13. Verfahren zur Herstellung eines Polypeptids, dadurch gekennzeichnet, daß ein mit einem Vektor nach Anspruch 6 transformierter Wirtsorganismus kultiviert wird und das Polypeptid gesammelt wird.

14. Verfahren nach Anspruch 13, dadurch gekennzeichnet, daß das Polypeptid Leukocyten-Interferon, Fibroblasten- Interferon, Immuninterferon, Insulin, menschliches Wachstumshormon, tierisches Wachstumshormon, Antigene von Hepatitis, Maul- und Klauenseuche und anderen Viren, und andere prokaryotische, eukaryotische und virale Enzyme, Hormone, Antigene, Polypeptide, Proteine oder Aminosäuren umfaßt.

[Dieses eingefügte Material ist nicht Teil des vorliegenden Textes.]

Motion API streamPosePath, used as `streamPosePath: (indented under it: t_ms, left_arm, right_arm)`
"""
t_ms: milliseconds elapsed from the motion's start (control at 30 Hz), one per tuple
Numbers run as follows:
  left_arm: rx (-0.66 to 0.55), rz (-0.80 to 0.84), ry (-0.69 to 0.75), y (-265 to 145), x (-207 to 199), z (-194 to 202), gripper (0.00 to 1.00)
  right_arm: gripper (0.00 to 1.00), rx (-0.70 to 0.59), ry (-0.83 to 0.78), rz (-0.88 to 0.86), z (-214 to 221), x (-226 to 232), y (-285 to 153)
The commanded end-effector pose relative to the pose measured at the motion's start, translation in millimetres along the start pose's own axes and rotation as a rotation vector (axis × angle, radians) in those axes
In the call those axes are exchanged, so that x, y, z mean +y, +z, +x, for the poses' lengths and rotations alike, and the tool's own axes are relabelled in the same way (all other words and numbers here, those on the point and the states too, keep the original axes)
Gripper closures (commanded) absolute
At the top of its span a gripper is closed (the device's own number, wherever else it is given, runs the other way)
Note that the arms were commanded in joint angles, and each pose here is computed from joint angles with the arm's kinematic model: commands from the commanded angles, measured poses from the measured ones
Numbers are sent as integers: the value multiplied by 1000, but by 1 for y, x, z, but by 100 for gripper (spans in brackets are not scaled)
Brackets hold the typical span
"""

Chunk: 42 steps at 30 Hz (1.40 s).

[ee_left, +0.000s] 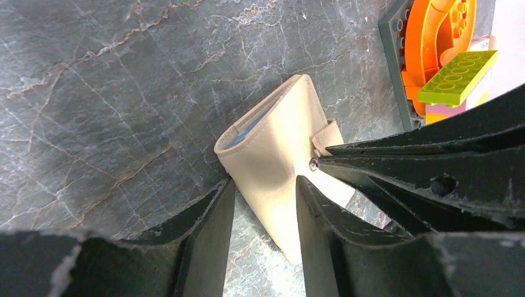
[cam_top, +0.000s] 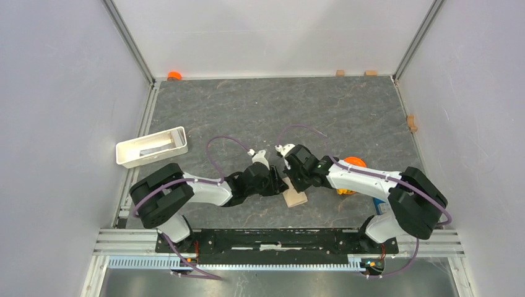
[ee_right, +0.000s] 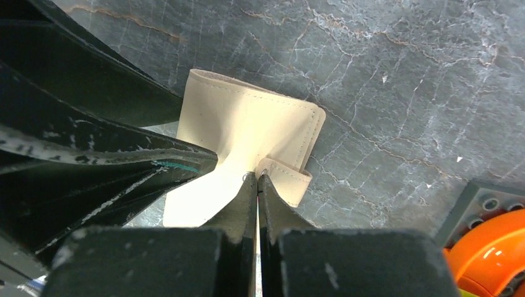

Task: Put the credit cards into the card holder
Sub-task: Close the card holder at the center of the board.

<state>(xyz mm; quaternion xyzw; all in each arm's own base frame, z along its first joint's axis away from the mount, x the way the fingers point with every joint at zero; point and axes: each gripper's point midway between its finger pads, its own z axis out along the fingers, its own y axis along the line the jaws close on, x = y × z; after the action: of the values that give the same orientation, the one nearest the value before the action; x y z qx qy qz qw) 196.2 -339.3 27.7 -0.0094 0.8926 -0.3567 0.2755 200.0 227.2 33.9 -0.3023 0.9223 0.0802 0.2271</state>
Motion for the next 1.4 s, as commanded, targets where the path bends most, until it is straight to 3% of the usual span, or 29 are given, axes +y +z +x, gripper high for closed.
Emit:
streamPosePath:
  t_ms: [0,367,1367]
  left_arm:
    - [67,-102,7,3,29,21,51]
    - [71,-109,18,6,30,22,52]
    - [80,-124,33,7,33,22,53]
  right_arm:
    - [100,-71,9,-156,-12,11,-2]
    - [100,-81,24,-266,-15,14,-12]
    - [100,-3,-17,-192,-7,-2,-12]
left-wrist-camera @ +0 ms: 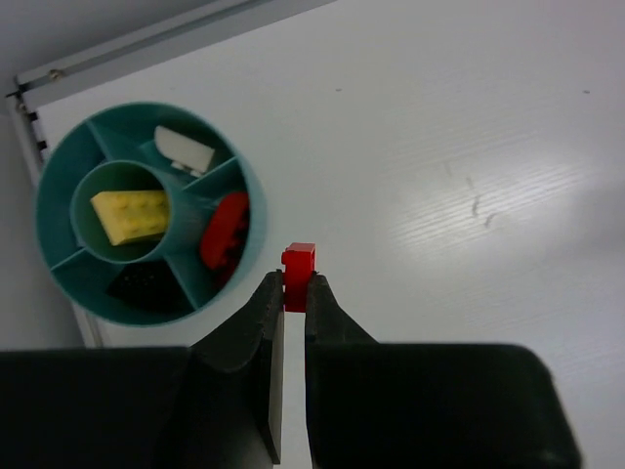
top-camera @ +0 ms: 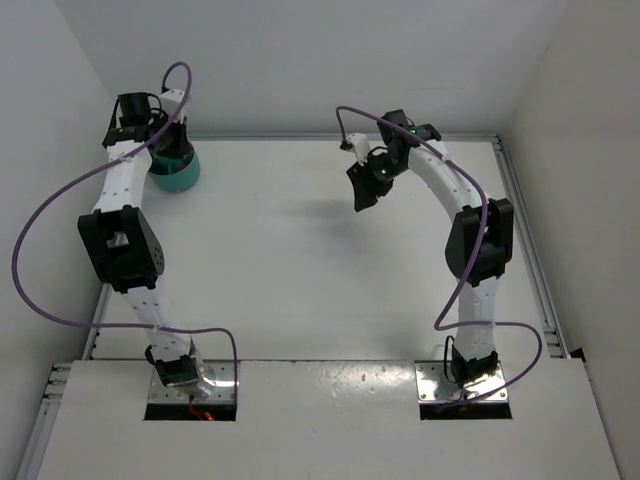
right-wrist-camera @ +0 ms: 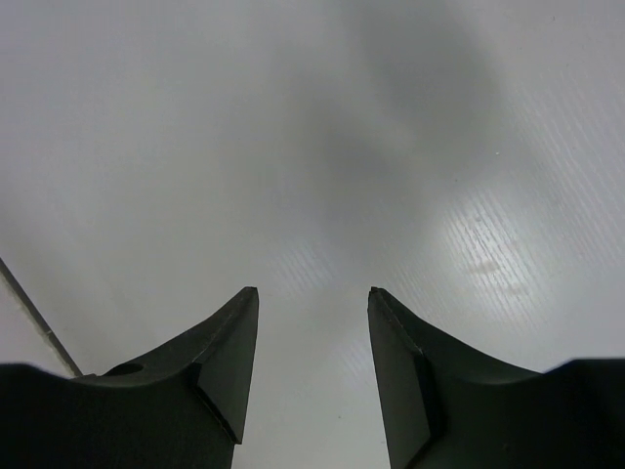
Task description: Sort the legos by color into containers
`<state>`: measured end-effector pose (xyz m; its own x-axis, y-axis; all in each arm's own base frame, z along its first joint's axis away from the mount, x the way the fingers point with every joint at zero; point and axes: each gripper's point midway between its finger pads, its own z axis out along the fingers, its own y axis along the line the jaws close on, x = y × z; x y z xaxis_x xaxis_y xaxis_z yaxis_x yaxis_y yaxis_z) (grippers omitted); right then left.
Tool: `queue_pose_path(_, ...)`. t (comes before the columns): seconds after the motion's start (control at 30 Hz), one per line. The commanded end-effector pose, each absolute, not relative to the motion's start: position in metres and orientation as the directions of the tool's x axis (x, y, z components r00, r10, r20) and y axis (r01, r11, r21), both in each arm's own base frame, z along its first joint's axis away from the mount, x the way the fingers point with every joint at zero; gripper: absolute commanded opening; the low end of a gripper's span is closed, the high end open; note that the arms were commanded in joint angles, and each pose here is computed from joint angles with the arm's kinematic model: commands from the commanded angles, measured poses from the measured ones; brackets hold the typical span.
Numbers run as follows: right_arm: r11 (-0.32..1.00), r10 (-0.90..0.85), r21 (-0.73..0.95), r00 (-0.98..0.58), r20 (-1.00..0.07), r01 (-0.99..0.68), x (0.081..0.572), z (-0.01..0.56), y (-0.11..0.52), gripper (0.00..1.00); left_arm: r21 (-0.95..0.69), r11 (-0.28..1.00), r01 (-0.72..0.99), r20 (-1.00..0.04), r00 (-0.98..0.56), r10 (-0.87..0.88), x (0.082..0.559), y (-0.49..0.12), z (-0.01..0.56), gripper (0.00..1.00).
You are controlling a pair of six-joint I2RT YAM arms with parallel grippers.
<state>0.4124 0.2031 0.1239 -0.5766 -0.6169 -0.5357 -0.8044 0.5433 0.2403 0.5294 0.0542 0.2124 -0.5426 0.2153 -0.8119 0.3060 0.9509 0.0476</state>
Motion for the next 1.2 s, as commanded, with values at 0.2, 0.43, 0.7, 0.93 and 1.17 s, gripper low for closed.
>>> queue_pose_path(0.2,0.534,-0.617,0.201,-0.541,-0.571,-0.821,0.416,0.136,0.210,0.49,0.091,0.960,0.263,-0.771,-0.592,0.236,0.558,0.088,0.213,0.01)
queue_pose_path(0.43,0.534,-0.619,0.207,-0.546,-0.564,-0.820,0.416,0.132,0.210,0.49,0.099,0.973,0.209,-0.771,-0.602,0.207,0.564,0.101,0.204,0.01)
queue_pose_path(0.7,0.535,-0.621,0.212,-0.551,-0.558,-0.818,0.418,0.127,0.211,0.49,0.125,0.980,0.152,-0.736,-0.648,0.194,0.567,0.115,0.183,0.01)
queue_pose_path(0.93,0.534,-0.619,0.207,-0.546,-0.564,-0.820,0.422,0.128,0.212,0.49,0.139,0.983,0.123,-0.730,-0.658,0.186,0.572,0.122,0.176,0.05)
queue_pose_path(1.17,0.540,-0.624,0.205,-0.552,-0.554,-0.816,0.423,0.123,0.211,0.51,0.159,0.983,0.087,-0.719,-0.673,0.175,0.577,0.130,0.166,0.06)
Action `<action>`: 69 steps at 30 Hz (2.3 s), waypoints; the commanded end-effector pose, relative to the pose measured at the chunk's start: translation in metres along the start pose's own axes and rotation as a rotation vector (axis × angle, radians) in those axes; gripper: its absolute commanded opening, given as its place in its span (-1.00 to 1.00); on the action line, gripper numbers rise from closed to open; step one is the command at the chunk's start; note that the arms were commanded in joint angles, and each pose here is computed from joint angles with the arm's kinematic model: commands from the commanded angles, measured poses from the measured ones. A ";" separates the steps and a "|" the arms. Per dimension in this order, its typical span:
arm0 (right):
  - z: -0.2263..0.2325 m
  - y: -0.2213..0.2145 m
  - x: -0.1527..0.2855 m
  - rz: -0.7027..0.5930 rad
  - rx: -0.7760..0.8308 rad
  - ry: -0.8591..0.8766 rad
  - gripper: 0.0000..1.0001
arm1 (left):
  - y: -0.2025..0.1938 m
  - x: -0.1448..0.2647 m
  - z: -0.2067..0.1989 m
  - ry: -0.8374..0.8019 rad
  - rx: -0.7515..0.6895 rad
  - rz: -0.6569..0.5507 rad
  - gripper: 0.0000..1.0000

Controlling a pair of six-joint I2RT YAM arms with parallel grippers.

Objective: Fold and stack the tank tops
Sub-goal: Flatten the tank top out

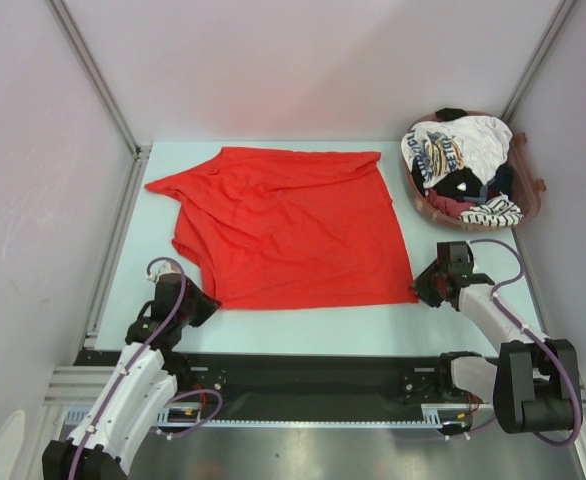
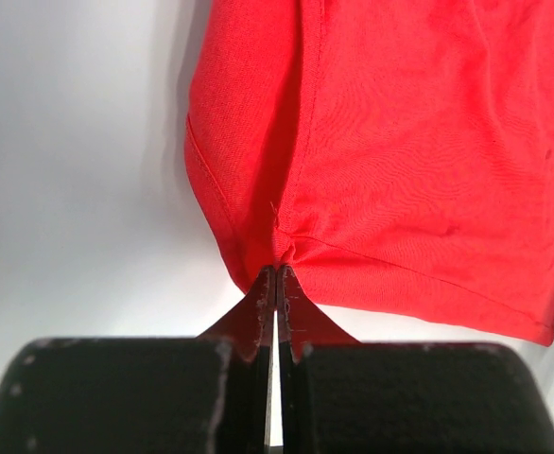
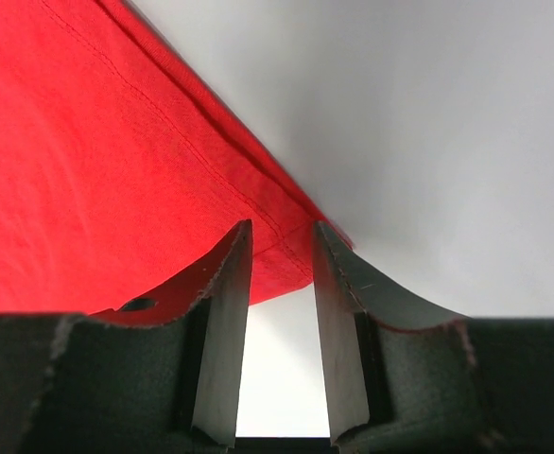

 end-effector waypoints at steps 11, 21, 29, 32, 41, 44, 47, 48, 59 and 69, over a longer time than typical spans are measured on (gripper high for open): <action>0.001 0.010 -0.002 -0.052 -0.005 -0.034 -1.00 | 0.008 0.000 -0.004 -0.028 -0.016 -0.047 -0.99; 0.017 0.034 0.041 -0.164 0.018 0.053 -1.00 | 0.016 0.008 -0.016 -0.070 -0.022 -0.077 -0.99; 0.034 0.048 0.062 -0.186 0.045 0.121 -1.00 | 0.034 0.037 -0.042 -0.189 -0.047 -0.164 -0.99; 0.038 0.054 0.071 -0.212 0.057 0.142 -1.00 | 0.037 0.043 -0.047 -0.204 -0.044 -0.175 -1.00; 0.037 0.061 0.100 -0.274 0.081 0.177 -1.00 | 0.038 0.063 -0.054 -0.269 -0.010 -0.206 -0.99; 0.034 0.061 0.099 -0.264 0.077 0.183 -1.00 | 0.042 0.064 -0.055 -0.295 -0.013 -0.249 -0.89; 0.033 0.060 0.093 -0.238 0.084 0.176 -1.00 | 0.040 0.055 -0.053 -0.282 -0.025 -0.230 -0.69; 0.032 0.059 0.090 -0.237 0.085 0.175 -1.00 | 0.038 0.052 -0.051 -0.268 -0.033 -0.220 -0.74; 0.021 0.041 0.067 -0.167 0.080 0.162 -1.00 | 0.012 0.013 -0.032 -0.200 -0.078 -0.061 -0.37; 0.022 0.041 0.061 -0.158 0.079 0.166 -1.00 | 0.013 -0.010 -0.031 -0.076 -0.212 -0.008 -0.06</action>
Point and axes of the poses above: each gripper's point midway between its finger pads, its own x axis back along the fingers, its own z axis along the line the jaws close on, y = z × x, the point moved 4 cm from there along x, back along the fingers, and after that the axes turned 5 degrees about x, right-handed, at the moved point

15. Plasmidvektoren, die in der Deutschen Sammlung von Mikroorganismen hinterlegt sind und als DSM 1851, DSM 1852, DSM 1853, DSM 1854, DSM 1879, DSM 1880 und DSM 1881 bezeichnet sind, und die in der American Type Culture Collection hinterlegt sind und als ATCC 31694, ATCC 31695, ATCC 31696 und ATCC 31697 bezeichnet sind.